A formação de um ''bloco dos descontentes'' entre os vereadores voltou a ser assunto na sessão de ontem da Câmara Municipal de Londrina. Alguns vereadores, como Luiz Carlos Tamarozzi (PTB) e Beto Scaff (sem partido), voltaram a demonstrar sua insatisfação com os secretários do município. Já o presidente da Casa, Orlando Bonilha (PL), disse temer os efeitos da formação de um bloco, enquanto que a vereadora Márcia Lopes (PT), líder do governo na Câmara, defendeu uma reflexão maior por parte da Casa em relação à função do Legislativo.

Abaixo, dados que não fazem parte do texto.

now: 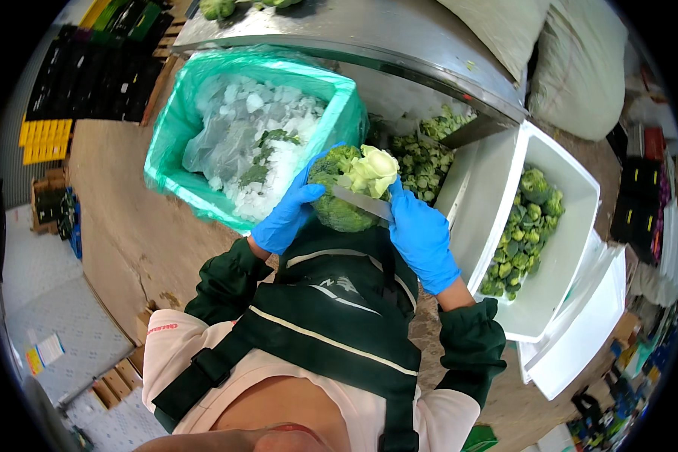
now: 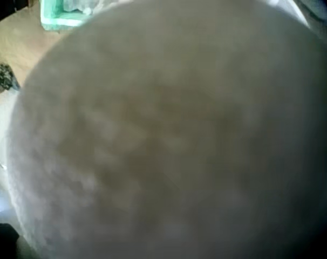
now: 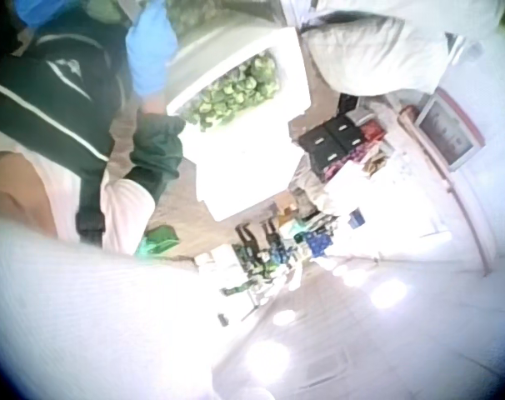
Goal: The person trims the stalks of broccoli heads using a knife and places the heads into a container filled with ice.
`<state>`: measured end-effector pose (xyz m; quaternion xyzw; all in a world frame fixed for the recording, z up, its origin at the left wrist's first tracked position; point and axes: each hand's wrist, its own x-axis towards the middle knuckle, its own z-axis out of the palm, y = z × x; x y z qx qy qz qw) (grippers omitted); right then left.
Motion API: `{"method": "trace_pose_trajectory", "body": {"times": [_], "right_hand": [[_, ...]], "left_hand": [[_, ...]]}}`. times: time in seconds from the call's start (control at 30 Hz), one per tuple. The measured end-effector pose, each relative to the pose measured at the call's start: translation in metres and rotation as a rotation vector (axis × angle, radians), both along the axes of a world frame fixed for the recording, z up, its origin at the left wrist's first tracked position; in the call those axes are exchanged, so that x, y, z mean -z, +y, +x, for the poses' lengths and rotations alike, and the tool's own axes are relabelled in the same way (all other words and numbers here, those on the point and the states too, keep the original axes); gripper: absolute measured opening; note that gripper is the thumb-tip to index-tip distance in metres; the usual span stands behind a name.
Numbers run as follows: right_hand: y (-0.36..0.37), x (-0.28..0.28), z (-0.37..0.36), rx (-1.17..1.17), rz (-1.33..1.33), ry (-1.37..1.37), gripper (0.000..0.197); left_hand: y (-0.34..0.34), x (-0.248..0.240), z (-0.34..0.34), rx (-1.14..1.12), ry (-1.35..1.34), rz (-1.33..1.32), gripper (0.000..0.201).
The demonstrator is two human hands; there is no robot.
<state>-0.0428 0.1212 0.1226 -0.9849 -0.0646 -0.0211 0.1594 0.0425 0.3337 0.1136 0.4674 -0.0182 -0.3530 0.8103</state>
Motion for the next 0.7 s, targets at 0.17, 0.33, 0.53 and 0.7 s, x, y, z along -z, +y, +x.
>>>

''Pode haver prejuízo para a cidade se o grupo resolver retaliar projetos futuros do executivo'', opinou Bonilha. Ele entendeu como legítimo o posicionamento dos vereadores, e disse também estar sofrendo os efeitos da política de governo. ''Vários pleitos meus não foram atendidos, mas a prefeitura precisou equilibrar as finanças'', disse o vereador, que acredita que o município começou a voltar-se para as realizações nos quatro primeiros meses deste ano.
Para Márcia Lopes, a formação do bloco é uma atitude política, e faz parte do jogo político. ''Do meu ponto de vista, o Legislativo é um poder autônomo'', argumentou. Para ela, o papel dos vereadores é legislar e fiscalizar o que está sendo cumprido ou descumprido no orçamento do município, mais do que simplesmente intermediar melhorias entre população e executivo. ''Esta não é uma discussão que precisa existir só em Londrina, mas em todo o Brasil'', complementou.